From the first line to the last, output the data exactly as it stands, minus its pictures.
*** Data ***
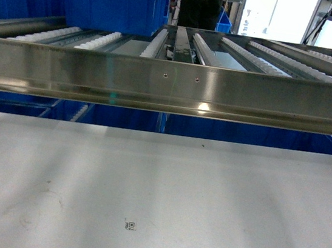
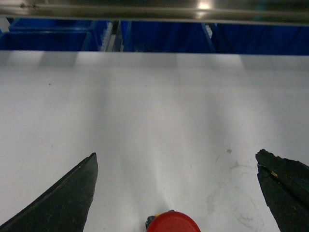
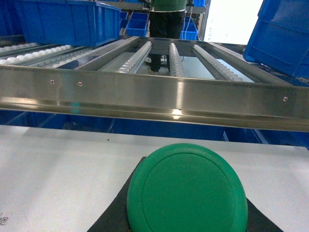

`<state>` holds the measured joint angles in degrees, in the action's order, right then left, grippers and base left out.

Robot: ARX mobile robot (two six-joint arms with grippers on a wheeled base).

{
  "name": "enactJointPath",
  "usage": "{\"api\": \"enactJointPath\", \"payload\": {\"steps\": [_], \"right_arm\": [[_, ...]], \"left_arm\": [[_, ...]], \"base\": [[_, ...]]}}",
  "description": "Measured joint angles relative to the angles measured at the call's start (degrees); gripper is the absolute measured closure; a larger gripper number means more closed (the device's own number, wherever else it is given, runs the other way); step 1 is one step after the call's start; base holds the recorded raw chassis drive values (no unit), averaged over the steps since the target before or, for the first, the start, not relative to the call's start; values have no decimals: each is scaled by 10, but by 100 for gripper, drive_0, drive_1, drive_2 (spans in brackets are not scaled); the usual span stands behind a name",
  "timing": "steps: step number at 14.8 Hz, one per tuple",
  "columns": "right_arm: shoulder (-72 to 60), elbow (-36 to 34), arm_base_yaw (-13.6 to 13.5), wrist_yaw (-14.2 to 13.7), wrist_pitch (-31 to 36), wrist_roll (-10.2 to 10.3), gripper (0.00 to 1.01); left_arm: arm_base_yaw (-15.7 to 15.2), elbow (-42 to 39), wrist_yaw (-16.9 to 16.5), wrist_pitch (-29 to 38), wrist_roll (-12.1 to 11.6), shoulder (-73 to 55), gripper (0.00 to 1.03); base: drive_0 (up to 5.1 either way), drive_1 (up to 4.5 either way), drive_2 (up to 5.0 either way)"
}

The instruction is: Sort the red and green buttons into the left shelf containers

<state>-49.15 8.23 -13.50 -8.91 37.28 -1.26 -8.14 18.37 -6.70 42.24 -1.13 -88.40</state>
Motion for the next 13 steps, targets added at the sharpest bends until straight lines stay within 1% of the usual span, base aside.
{"api": "enactJointPath", "payload": {"steps": [1, 3, 5, 6, 7, 8, 10, 12, 13], "right_arm": [[0, 0, 0, 0, 0, 0, 75], [0, 0, 0, 0, 0, 0, 75], [0, 0, 0, 0, 0, 0, 75], [0, 0, 0, 0, 0, 0, 75], [0, 0, 0, 0, 0, 0, 75], [0, 0, 0, 0, 0, 0, 75], [0, 0, 0, 0, 0, 0, 75], [0, 0, 0, 0, 0, 0, 75], [0, 0, 0, 0, 0, 0, 75]], "left_arm": [[12, 4, 6, -16, -4, -5, 5], [34, 6, 11, -54, -3, -21, 5], [40, 5, 30, -36, -4, -49, 5], [41, 4, 31, -30, -3, -58, 5], [35, 2, 28, -27, -3, -70, 5], [25, 0, 16, -15, -2, -87, 5], [6, 0, -2, -13, -2, -116, 5], [-9, 0, -12, -3, -1, -130, 5], [-10, 0, -19, 1, -2, -133, 14]], "base": [[0, 0, 0], [0, 0, 0], [0, 0, 0], [0, 0, 0], [0, 0, 0], [0, 0, 0], [0, 0, 0], [0, 0, 0], [0, 0, 0]]}}
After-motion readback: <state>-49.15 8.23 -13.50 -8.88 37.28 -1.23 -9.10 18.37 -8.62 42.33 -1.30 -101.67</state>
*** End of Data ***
=== Answer ===
`<state>` holds the measured joint angles in degrees, in the action's order, right then left, grippers and base left out.

Robot: ARX mobile robot (two six-joint arms with grippers on a wheeled base).

{
  "name": "enactJointPath",
  "usage": "{\"api\": \"enactJointPath\", \"payload\": {\"steps\": [_], \"right_arm\": [[_, ...]], \"left_arm\": [[_, ...]], \"base\": [[_, ...]]}}",
  "description": "Measured joint angles relative to the angles measured at the call's start (degrees); gripper is the absolute measured closure; a larger gripper number means more closed (the device's own number, wherever else it is given, runs the other way); step 1 is one step after the call's start; base holds the recorded raw chassis drive values (no unit), averaged over the steps since the target before or, for the first, the start, not relative to the call's start; values have no decimals: each is scaled by 10, but by 100 for gripper, drive_0, drive_1, drive_2 (spans in brackets are not scaled); the usual span stands behind a name",
  "timing": "steps: step number at 14.8 Hz, one per tuple",
  "columns": "right_arm: shoulder (-72 to 60), elbow (-36 to 34), arm_base_yaw (-13.6 to 13.5), wrist_yaw (-14.2 to 13.7), wrist_pitch (-31 to 36), wrist_roll (-10.2 to 10.3), gripper (0.00 to 1.01); left_arm: arm_base_yaw (-15.7 to 15.2), elbow (-42 to 39), wrist_yaw (-16.9 to 16.5), wrist_pitch (-29 to 38), wrist_roll (-12.1 to 11.6), shoulder (-73 to 55), gripper (0.00 to 1.03); base: drive_0 (up to 5.1 either way), drive_1 (up to 4.5 either way), drive_2 (up to 5.0 either way)"
}

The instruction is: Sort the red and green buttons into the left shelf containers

<state>-49.15 8.23 -13.50 -8.91 37.28 -1.26 -8.14 18.37 -6.70 42.24 -1.13 -88.40</state>
Motion for the next 13 steps, targets added at the sharpest bends until straight lines stay within 1% of the usual span, base aside.
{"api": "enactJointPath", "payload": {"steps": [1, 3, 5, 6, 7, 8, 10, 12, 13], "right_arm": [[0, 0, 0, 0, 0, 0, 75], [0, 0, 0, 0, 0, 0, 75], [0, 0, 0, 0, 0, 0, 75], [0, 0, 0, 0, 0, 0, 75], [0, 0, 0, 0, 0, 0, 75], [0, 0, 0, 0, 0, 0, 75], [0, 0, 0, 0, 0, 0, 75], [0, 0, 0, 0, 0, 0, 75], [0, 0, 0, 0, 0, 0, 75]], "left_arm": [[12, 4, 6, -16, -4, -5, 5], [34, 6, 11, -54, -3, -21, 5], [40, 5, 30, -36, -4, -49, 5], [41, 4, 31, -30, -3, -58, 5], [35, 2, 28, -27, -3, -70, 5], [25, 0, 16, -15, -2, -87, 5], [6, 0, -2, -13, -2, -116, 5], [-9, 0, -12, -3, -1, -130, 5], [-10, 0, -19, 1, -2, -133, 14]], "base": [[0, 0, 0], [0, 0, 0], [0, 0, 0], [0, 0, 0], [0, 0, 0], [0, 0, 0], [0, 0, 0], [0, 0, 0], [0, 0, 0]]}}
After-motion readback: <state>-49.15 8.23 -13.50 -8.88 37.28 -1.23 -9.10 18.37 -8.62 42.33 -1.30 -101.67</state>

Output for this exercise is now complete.